## HOW TO COMPLETE THIS TASK:
Pull out every line below that holds the word "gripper".
[Start of Attachment]
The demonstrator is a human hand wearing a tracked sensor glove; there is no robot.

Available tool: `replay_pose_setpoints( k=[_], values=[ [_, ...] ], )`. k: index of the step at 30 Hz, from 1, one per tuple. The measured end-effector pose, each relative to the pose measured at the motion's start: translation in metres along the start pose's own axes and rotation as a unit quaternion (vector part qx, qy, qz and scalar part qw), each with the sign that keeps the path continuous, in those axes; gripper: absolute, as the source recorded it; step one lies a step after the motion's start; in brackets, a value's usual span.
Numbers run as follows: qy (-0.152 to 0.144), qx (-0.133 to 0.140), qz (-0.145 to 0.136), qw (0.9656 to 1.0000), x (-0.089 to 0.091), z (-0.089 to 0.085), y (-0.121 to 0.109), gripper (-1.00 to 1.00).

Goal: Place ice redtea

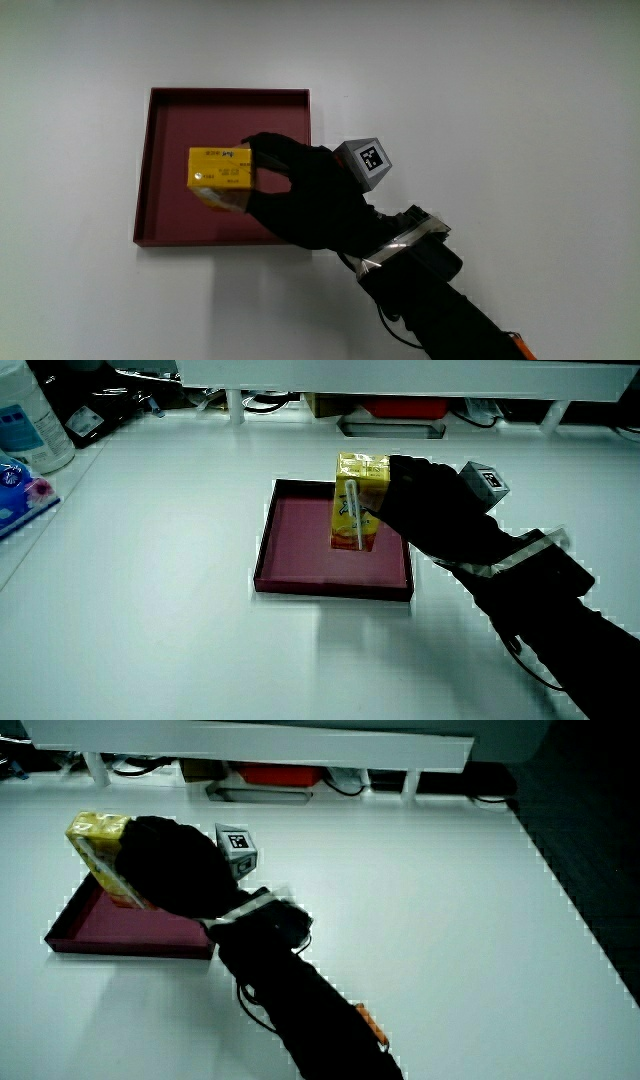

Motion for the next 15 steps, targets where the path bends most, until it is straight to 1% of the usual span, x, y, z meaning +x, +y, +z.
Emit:
replay_pose_setpoints(
  k=[4,5,6,8,9,10,12,15],
  values=[
    [0.007,0.023,-0.004,0.9997,0.012,0.002,0.001,0.00],
    [0.002,0.031,-0.006,0.9995,0.016,0.003,0.001,0.00],
    [0.009,0.037,-0.007,0.9993,0.019,0.003,0.000,0.00],
    [0.004,0.045,-0.014,0.9989,0.028,0.005,0.000,0.00],
    [0.007,0.048,-0.018,0.9987,0.030,0.004,-0.001,0.00],
    [0.008,0.053,-0.027,0.9982,0.034,0.004,-0.002,0.00],
    [-0.001,0.056,-0.036,0.9978,0.042,0.005,-0.004,0.00],
    [0.000,0.065,-0.052,0.9966,0.053,0.004,-0.007,0.00]
  ],
)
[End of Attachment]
## SOLVED PROBLEM:
Available tool: `replay_pose_setpoints( k=[_], values=[ [_, ...] ], )`. k: index of the step at 30 Hz, from 1, one per tuple. The measured end-effector pose, each relative to the pose measured at the motion's start: translation in metres along the start pose's own axes and rotation as a unit quaternion (vector part qx, qy, qz and scalar part qw), each with the sign that keeps the path continuous, in those axes; gripper: absolute, as the source recorded it; step one lies a step after the motion's start; in brackets, a value's usual span.
Numbers run as follows: qy (-0.152 to 0.144), qx (-0.133 to 0.140), qz (-0.145 to 0.136), qw (0.9656 to 1.0000), x (-0.089 to 0.091), z (-0.089 to 0.085), y (-0.121 to 0.109), gripper (-1.00 to 1.00).

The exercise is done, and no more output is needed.